Hmmm... I've not worked with SAX but for these two you might be able to create a custom error handler that just returns without an error code. Alternatively, you could petition the good folks at UBS to split up para so that a different element name is used whenever the allowed attributes changes.

Rolf-Smit commented 3 years ago

It would indeed be nice if elements could have different names if they have different requirements. The current situation makes it really hard to write an XSD for. It can be done but it will be very loosely and non-strict (since you will have to combine requirements for elements with the same name).

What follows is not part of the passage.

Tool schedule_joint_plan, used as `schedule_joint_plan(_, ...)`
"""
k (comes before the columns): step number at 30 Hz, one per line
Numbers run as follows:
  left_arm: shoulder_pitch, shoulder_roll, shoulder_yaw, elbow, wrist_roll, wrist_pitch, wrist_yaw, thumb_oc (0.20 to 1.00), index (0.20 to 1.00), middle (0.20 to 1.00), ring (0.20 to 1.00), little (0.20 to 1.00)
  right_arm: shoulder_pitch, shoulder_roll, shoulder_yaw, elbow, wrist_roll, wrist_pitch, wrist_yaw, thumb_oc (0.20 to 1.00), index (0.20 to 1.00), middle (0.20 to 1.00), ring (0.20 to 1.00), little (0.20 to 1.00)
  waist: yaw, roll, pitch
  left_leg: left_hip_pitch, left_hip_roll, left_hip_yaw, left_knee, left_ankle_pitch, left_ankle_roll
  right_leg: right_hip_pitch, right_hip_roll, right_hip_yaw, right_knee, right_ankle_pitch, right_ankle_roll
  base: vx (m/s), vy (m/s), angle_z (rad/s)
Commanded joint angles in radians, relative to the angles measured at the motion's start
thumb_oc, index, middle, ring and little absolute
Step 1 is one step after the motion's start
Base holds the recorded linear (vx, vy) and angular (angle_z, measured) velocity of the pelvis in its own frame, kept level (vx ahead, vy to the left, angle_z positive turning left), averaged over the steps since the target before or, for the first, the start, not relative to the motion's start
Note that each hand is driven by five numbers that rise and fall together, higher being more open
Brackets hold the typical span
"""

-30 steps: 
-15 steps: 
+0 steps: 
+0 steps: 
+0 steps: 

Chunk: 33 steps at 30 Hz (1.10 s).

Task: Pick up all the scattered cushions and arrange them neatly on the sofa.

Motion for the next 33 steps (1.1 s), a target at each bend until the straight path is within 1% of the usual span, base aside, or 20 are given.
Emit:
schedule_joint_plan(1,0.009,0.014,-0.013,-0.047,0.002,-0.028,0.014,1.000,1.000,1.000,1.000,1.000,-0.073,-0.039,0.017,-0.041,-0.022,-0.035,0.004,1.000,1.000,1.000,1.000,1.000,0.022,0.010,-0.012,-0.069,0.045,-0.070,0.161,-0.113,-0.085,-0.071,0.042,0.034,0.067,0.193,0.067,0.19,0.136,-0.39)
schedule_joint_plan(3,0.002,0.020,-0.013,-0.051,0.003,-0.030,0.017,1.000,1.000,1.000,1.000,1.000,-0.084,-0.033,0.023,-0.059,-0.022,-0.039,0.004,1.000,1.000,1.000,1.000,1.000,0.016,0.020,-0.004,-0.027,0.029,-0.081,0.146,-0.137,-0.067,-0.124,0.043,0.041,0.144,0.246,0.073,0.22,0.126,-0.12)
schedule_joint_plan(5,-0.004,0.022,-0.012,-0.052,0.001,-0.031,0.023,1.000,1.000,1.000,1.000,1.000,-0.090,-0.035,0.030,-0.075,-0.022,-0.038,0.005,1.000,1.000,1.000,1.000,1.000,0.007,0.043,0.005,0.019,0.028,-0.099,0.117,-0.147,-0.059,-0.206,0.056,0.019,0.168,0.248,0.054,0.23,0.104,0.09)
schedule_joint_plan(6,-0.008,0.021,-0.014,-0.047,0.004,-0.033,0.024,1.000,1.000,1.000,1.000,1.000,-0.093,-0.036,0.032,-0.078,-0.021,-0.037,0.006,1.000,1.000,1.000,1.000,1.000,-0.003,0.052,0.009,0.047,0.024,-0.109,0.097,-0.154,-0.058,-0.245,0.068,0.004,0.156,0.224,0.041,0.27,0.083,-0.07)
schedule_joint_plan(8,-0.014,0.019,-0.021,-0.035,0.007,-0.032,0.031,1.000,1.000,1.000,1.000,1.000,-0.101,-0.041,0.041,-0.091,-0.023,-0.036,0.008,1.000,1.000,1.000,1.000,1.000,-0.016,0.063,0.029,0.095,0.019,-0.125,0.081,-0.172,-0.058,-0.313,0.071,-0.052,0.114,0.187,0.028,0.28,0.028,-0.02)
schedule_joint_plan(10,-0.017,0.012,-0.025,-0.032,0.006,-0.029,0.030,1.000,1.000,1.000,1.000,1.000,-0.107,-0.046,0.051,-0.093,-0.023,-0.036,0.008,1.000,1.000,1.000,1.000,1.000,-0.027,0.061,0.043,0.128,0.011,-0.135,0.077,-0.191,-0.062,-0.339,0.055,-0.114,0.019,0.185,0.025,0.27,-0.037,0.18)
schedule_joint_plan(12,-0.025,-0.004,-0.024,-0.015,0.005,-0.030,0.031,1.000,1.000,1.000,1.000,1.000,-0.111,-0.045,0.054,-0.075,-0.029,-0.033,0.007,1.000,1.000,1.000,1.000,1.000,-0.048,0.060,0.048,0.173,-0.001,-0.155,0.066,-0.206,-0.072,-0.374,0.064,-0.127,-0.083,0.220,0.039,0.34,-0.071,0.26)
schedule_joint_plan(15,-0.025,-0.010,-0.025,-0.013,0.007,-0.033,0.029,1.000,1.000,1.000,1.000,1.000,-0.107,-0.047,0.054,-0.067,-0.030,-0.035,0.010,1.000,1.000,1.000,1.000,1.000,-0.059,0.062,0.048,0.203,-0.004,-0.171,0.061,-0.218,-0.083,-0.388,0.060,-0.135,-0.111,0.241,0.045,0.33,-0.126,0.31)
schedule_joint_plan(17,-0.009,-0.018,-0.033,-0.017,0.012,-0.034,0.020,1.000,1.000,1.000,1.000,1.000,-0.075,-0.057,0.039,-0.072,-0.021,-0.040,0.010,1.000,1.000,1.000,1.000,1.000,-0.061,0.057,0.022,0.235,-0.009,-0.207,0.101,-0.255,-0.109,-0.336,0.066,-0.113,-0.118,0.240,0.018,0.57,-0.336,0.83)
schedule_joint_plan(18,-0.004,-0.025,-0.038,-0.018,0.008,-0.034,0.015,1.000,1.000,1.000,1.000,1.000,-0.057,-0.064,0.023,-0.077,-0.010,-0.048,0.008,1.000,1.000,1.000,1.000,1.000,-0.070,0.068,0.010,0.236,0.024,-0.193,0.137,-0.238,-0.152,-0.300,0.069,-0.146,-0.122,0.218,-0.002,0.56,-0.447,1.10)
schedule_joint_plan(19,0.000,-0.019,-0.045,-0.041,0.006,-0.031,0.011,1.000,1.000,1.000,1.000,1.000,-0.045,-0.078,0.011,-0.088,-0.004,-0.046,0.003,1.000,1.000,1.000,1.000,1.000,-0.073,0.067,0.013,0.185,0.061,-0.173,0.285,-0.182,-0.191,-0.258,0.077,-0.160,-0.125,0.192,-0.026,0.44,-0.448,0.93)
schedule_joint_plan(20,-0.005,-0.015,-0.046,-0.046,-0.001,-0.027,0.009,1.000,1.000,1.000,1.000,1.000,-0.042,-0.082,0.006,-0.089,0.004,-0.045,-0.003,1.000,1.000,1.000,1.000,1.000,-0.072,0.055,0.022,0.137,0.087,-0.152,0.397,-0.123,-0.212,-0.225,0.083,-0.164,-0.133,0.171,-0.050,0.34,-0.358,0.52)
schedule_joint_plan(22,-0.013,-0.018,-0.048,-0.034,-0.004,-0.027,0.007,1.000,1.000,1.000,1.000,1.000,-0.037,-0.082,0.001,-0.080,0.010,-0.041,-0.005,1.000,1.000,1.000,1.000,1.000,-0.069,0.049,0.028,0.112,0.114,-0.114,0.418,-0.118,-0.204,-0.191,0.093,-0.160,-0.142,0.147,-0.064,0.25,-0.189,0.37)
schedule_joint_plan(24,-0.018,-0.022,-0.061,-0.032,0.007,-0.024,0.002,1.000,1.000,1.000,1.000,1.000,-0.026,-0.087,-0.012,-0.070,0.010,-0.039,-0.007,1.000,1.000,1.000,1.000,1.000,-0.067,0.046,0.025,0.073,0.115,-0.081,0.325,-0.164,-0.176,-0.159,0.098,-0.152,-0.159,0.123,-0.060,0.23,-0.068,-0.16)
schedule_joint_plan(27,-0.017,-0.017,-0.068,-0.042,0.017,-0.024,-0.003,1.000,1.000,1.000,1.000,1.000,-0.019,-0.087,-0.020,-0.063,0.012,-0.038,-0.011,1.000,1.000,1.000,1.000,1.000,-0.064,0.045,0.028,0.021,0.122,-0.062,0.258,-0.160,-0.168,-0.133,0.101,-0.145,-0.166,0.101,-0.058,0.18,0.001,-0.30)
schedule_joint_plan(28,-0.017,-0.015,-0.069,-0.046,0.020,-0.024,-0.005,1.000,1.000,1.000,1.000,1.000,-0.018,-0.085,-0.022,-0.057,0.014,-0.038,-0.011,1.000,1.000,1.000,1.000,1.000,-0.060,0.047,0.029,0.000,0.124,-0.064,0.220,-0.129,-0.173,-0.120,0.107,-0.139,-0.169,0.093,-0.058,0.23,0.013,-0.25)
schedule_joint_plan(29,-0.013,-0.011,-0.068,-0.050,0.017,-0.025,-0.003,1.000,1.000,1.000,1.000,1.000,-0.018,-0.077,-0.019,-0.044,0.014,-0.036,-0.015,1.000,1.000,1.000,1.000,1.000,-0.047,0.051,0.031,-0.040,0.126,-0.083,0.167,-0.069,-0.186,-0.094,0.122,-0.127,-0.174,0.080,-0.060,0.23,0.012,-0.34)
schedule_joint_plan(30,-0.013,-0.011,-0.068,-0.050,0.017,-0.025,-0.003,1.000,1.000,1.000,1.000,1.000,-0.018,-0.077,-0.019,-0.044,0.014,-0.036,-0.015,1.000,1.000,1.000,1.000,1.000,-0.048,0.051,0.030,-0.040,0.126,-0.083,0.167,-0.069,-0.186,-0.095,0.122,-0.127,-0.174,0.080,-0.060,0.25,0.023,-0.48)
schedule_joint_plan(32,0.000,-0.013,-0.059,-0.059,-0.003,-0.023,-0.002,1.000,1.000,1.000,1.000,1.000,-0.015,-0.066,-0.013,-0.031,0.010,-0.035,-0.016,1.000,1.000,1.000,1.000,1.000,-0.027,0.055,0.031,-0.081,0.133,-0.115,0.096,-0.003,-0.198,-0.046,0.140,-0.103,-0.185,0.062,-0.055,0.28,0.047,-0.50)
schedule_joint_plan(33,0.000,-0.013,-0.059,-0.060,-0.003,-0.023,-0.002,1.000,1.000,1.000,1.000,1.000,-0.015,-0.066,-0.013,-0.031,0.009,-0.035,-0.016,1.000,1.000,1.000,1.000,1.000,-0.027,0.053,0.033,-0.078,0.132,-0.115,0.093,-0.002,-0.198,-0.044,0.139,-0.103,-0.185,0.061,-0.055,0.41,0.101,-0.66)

If anyone could point me towards a Relax NG codegenerator that spits out Java POJO's that would be nice. But it seems within the Java community there doesn't seem to be a Relax NG codegen that is not from 20 years ago ;)

Rolf-Smit commented 3 years ago

@jonBitgood I created my own XSD file for now:

https://github.com/Rolf-Smit/BibleMultiConverter/blob/feature/usx-3.0/biblemulticonverter-schemas/src/main/resources/usx3.xsd

But it is by far not as strict as the Relax NG file due to the limitations of using the same element names for many different things. It works for unmarshalling and marshalling, but is no where near perfect when it comes to very strict verification of contents. In the end XSD is more suited for structure validation it seems, not really for verifying content/values.

I would love to see a bit more element tags being used in the next version of USX, to make it easier to write tooling for this format.